Problem requirements >> Every line below should be copied exactly; drop the pictures.

(Dataset extract)

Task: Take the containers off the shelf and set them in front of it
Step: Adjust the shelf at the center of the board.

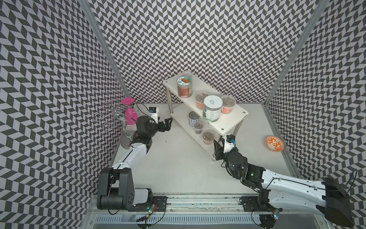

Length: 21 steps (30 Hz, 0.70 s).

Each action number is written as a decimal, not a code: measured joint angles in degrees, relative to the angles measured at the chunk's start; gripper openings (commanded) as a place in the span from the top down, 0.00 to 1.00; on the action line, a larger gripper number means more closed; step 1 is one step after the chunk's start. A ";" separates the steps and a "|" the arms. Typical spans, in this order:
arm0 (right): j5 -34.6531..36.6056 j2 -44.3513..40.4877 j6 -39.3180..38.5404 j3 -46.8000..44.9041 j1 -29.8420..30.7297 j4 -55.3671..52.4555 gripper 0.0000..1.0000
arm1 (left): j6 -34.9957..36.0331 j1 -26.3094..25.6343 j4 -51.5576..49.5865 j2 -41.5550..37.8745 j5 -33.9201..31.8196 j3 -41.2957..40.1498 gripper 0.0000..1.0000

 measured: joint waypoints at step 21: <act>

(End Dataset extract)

Exercise response >>
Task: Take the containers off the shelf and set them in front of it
Step: Adjust the shelf at the center of the board.


Length: 21 steps (30 Hz, 0.70 s).

Each action number is written as a decimal, not a code: measured joint angles in degrees, relative to the angles measured at the chunk's start; gripper openings (commanded) as a place in the span from the top down, 0.00 to 1.00; on the action line, a larger gripper number means more closed; step 1 is one step after the chunk's start. A ";" separates the steps and a "|" the arms. Typical spans, in this order:
arm0 (right): j5 -34.6531..36.6056 j2 -44.3513..40.4877 j6 -39.3180..38.5404 j3 -46.8000..44.9041 j1 -29.8420..30.7297 j4 -55.3671..52.4555 gripper 0.0000..1.0000
arm1 (left): j6 -34.9957..36.0331 j1 -26.3094..25.6343 j4 -51.5576..49.5865 j2 -41.5550..37.8745 j5 -33.9201..31.8196 j3 -41.2957..40.1498 gripper 0.0000..1.0000

 measured: joint waypoints at step 21: <act>

There is nothing else to this exercise.